BRIEF: The word "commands" may appear in lines of the data below. Say how many lines hold it, giving only the number.

__________

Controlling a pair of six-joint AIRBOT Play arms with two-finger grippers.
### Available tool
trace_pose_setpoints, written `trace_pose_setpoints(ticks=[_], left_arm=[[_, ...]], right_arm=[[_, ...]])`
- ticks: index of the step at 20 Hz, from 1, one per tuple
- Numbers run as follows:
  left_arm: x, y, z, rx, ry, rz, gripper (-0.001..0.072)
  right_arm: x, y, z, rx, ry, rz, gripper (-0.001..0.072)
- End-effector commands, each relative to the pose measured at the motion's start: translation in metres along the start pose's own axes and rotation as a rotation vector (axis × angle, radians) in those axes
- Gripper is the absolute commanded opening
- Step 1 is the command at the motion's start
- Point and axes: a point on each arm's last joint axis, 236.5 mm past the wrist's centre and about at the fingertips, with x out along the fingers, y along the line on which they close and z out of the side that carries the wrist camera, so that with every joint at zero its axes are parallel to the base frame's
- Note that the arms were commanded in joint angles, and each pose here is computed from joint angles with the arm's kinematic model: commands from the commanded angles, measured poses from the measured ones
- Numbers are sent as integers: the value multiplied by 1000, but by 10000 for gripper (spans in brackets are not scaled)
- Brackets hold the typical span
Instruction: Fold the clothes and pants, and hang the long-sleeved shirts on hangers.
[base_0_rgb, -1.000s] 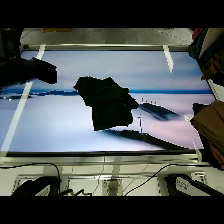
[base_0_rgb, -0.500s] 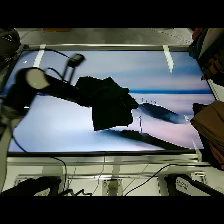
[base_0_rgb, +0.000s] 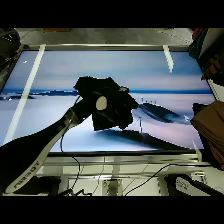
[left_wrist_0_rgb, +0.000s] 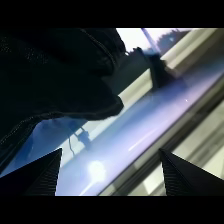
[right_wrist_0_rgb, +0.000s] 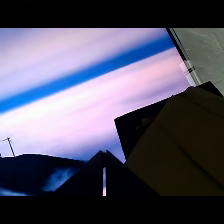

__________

EXERCISE ANSWER: 2